_Task prompt_
For the records below, give the number of lines where the string "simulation" occurs. Include nothing else.

_Raw data_
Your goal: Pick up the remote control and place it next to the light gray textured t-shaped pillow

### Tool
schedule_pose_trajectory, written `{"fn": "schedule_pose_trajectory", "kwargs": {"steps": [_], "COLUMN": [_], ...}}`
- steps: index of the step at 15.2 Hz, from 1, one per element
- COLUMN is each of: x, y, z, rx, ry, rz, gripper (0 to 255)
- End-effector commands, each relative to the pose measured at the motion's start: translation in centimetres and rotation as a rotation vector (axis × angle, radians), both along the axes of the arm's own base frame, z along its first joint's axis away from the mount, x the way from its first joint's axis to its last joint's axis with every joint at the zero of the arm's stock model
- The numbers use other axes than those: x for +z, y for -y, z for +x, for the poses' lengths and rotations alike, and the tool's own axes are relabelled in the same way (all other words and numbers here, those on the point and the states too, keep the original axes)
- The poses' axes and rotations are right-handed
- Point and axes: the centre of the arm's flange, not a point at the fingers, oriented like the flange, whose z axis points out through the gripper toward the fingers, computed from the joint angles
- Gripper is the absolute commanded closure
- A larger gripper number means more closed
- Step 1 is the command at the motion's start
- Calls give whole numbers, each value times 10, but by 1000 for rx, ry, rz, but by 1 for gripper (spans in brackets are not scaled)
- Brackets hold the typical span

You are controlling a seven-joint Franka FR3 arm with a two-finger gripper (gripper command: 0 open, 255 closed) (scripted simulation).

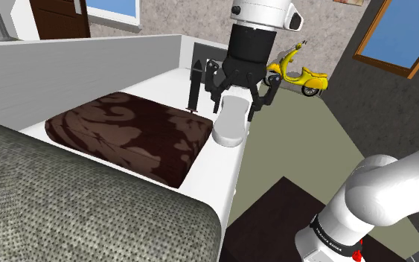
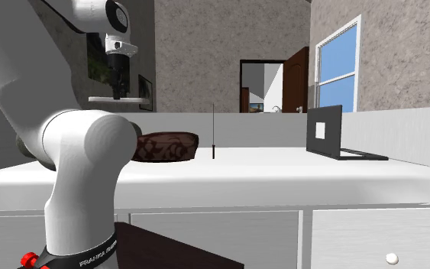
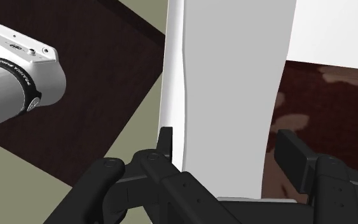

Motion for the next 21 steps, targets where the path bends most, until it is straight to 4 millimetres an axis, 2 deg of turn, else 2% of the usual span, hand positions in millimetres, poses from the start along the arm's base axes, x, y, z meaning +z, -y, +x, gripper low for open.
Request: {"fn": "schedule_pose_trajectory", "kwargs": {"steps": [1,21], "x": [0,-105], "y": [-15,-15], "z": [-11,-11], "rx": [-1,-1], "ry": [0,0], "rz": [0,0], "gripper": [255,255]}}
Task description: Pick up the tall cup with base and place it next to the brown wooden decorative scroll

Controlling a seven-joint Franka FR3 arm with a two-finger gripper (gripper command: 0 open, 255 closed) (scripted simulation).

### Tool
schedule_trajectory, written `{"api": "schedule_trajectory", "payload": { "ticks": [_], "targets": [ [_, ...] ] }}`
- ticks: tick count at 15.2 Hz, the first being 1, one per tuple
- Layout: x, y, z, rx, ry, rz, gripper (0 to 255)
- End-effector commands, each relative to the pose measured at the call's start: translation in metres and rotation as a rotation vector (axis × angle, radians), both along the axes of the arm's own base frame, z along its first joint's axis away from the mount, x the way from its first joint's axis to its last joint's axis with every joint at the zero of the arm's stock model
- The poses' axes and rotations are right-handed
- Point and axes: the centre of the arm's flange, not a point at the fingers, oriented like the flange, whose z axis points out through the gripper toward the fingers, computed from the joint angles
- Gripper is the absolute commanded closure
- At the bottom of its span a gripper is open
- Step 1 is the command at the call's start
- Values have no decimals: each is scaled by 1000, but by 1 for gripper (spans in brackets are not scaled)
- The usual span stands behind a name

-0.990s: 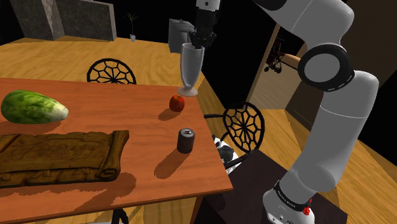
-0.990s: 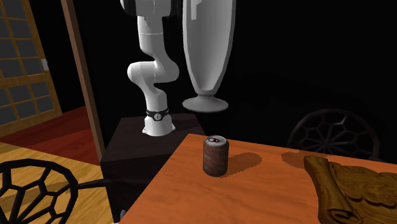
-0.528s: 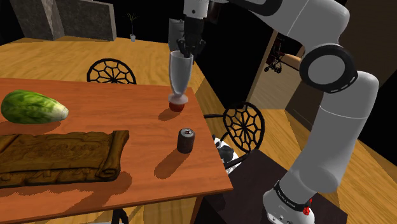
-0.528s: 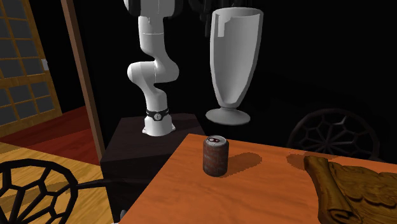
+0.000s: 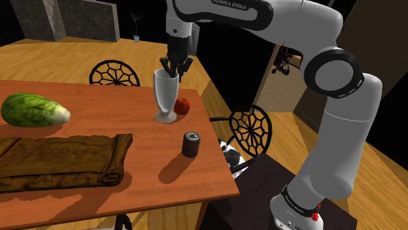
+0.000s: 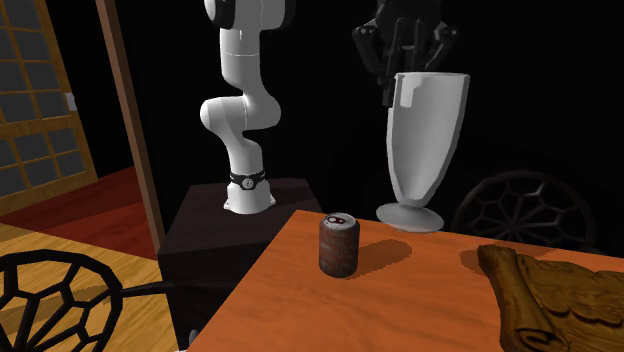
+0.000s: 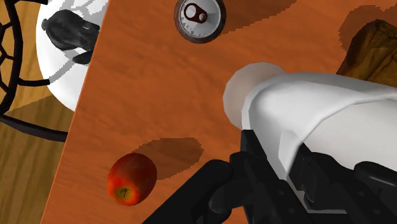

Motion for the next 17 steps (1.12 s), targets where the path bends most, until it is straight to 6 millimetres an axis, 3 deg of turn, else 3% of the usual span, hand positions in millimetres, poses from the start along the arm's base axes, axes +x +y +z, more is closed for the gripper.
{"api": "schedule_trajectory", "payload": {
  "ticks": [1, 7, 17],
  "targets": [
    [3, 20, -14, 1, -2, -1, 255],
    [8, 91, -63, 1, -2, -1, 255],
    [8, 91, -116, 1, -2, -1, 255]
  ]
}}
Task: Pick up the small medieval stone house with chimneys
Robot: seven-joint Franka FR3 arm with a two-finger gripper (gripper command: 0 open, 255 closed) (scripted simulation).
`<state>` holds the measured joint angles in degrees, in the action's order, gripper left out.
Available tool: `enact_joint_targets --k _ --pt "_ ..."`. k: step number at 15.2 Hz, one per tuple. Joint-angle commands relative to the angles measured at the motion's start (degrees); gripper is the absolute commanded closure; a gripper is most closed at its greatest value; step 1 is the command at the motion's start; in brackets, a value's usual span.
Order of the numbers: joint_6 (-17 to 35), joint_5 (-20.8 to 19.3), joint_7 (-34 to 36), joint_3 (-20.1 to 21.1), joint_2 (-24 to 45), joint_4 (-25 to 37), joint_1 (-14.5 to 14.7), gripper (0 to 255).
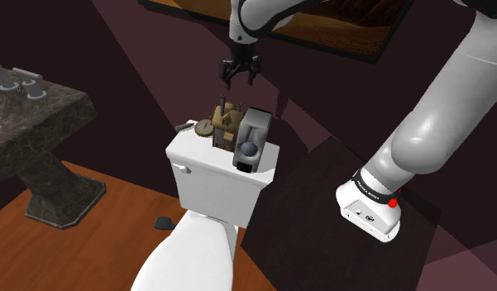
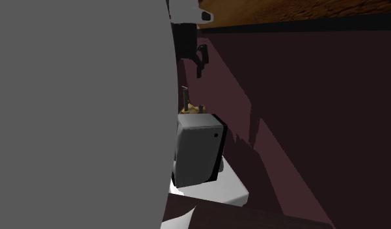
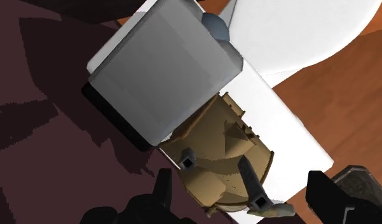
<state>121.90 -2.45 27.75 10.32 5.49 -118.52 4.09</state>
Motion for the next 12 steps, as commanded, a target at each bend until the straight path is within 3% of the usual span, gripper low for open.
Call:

_Task result_
3